• _About this exercise_
Retype the line with "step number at" in it, then each line after it to the end of the data, word for word.

• _Supplied information_
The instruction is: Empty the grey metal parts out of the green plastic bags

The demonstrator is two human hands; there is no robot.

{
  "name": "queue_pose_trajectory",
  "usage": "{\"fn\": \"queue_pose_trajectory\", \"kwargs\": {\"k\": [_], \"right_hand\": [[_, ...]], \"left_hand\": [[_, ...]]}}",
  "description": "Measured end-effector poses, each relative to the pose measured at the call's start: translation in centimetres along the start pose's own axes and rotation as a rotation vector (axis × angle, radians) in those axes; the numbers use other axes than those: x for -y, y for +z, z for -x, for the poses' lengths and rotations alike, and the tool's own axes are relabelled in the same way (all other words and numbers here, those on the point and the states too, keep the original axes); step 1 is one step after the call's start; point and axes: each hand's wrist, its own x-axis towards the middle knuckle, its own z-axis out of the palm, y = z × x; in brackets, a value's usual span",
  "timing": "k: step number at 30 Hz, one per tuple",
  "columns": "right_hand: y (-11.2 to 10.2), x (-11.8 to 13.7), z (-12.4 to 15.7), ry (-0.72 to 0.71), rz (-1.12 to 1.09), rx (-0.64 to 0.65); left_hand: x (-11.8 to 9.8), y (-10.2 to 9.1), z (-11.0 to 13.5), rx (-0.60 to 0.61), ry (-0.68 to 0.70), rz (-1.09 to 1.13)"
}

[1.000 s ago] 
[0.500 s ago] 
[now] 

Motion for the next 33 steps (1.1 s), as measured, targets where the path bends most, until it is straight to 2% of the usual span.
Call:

• _Response to the exercise_
  "timing": "k: step number at 30 Hz, one per tuple",
  "columns": "right_hand: y (-11.2 to 10.2), x (-11.8 to 13.7), z (-12.4 to 15.7), ry (-0.72 to 0.71), rz (-1.12 to 1.09), rx (-0.64 to 0.65); left_hand: x (-11.8 to 9.8), y (-10.2 to 9.1), z (-11.0 to 13.5), rx (-0.60 to 0.61), ry (-0.68 to 0.70), rz (-1.09 to 1.13)"
}

[1.000 s ago] 
[0.500 s ago] 
[now] 

Motion for the next 33 steps (1.1 s), as measured, targets where the path bends most, until it is straight to 2% of the usual span.
Call:

The exercise contains nothing more.